── Recorded data
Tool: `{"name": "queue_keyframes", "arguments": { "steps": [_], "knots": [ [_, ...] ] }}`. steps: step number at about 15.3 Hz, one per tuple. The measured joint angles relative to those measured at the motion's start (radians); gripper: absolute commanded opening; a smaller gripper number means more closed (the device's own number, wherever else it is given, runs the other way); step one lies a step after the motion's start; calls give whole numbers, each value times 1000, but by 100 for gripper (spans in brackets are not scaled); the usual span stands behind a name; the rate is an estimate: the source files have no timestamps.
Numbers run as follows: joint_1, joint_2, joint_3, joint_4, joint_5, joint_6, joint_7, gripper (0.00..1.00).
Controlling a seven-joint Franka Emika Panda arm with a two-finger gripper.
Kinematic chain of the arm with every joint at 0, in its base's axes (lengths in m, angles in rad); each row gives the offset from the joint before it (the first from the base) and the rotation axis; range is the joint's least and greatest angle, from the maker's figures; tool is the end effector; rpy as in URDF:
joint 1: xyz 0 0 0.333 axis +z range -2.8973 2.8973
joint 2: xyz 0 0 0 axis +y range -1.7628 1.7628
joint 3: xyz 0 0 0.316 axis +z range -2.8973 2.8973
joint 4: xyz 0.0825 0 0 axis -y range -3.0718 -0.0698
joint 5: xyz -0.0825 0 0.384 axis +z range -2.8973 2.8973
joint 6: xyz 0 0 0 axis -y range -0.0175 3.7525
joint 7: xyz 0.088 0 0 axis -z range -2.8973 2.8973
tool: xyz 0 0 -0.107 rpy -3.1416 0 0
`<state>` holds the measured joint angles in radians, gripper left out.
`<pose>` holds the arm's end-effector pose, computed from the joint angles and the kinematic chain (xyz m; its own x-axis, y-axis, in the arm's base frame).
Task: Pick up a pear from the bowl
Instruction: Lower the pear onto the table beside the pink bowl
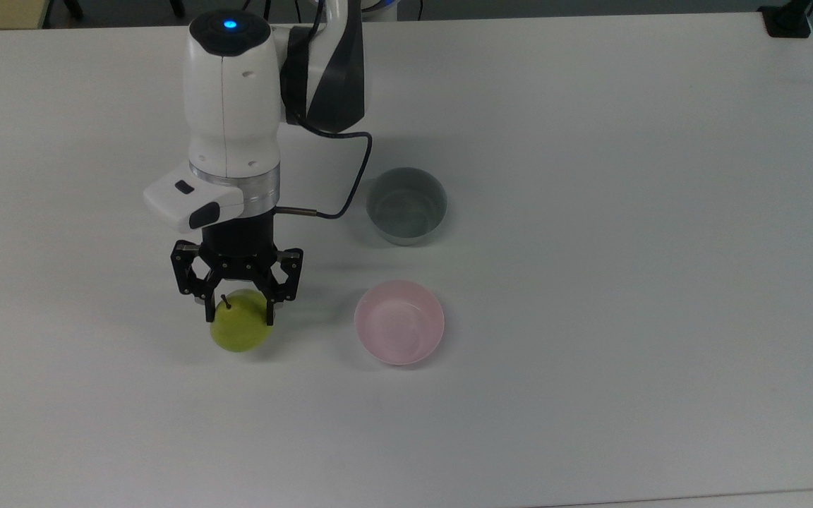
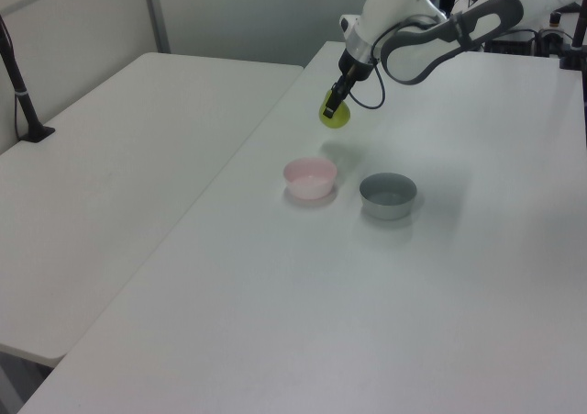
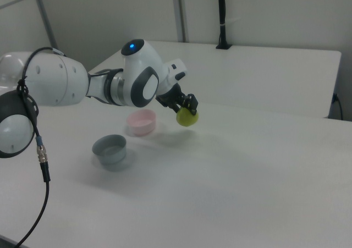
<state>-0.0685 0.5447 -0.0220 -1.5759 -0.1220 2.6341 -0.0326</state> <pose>0.7314 -0.0604 0.3801 0.8743 0.0682 0.4805 0.0054 -0.9914 0.1308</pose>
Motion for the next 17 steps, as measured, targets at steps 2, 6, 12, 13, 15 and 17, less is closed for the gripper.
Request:
{"name": "queue_keyframes", "arguments": {
  "steps": [2,6,12,13,15,17],
  "knots": [
    [-4,23,0,0,0,55,-3,55],
    [-5,69,0,-1,0,143,-4,60],
    [-5,90,0,-1,-1,184,-4,75],
    [-5,90,0,0,-1,184,-4,75],
    [-5,90,0,0,-1,184,-4,77],
    [-5,90,1,0,-1,185,-4,77]
  ]
}}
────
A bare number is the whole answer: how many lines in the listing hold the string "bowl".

2